Federal policy and planning could be the determining factor. In the U.S., a lack of consistent policy, Mandelstam said, “on the regulatory [side] and on the tax side,” has made offshore wind development “very challenging.”
German Chancellor Angela Merkel’s decision, following Fukushima, to abandon nuclear development was possible because early offshore wind projects developed under a stable, long-term federal feed-in tariff program proved the engineering practicality, and because Germany’s comprehensive RAVE research program proved both the North Sea’s resource potential and the wind industry’s technology are ready to join other renewables in meeting German electricity demand.
DOE loan guarantees did not support offshore wind, Mandelstam explained, because they required faster-paced progress than the technology allows. As a result, “There are no banks in the world willing to finance offshore wind in the United States,” whereas at least nine European ocean wind projects have found bank support.
The federal Production Tax Credit (PTC), U.S. wind’s historically crucial incentive that is now threatened by current budget negotiations, has been inadequate to support the development of offshore wind. While onshore wind projects can be developed in a protracted time line, even the streamlining of offshore development made possible by DOE’s newest initiatives doesn’t truncate the process enough to attract financial institutions.
“What really focuses a banker’s attention is the prospect of closing a deal within six months,” Mandelstam said. Offshore wind’s opportunity costs discourage institutions from providing the billion-dollar financing needed for ocean wind projects.

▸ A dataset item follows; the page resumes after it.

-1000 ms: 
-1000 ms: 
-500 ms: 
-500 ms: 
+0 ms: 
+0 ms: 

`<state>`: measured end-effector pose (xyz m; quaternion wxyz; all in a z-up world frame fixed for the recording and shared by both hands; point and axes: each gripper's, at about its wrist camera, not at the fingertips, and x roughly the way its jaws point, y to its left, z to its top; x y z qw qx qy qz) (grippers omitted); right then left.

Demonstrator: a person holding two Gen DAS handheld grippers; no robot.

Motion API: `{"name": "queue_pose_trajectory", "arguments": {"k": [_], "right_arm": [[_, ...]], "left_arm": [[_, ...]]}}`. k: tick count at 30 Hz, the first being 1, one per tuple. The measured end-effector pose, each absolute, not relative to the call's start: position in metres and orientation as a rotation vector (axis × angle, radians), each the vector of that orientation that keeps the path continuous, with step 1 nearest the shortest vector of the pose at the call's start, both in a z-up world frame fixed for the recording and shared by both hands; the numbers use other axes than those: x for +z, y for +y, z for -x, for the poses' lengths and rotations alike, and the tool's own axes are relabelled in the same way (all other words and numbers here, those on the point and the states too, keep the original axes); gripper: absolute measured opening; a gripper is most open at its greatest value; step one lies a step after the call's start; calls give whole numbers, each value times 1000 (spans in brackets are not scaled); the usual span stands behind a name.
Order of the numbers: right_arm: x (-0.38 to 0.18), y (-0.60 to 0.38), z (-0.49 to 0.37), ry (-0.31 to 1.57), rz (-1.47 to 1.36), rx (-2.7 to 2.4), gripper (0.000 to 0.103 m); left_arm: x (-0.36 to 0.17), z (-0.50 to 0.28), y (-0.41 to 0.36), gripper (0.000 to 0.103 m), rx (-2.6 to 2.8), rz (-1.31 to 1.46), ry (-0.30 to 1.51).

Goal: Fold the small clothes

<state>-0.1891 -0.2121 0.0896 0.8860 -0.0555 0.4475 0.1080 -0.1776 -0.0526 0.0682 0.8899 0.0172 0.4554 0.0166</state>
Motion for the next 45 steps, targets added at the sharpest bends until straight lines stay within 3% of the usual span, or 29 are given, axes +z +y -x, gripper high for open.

The PTC is paid according to yearly production over the first ten years of a project’s life. Offshore developers need, Mandelstam said, the option of an Investment Tax Credit (ITC) that rewards investment.
Financial institutions, Mandelstam continued, are not yet confident that offshore wind -- including the resource, the turbine technology, the operations and maintenance process, the transmission infrastructure and the many other elements -- can be relied on to produce consistently for 10 years. There are “fifty issues the banks are worried about,” Mandelstam said, though “all of those technology risks have been eliminated.”
A policy that gives onshore developers a PTC and offshore developers an ITC, combined with the DOE’s goals and programs, will spur wind’s growth. “I believe in planning and policy,” Mandelstam said. Sound planning and stable, long-term policies and incentives have driven the installation of over 1,000 megawatts of capacity in Europe, where 8,000 megawatts more are planned.
The same thing can happen in the U.S., because offshore wind is not a partisan issue, according to Mandelstam. “We have complete unity of purpose in terms of labor and business, environmentalists, Democrats and Republicans,” he said. “This is something both political parties can agree on.”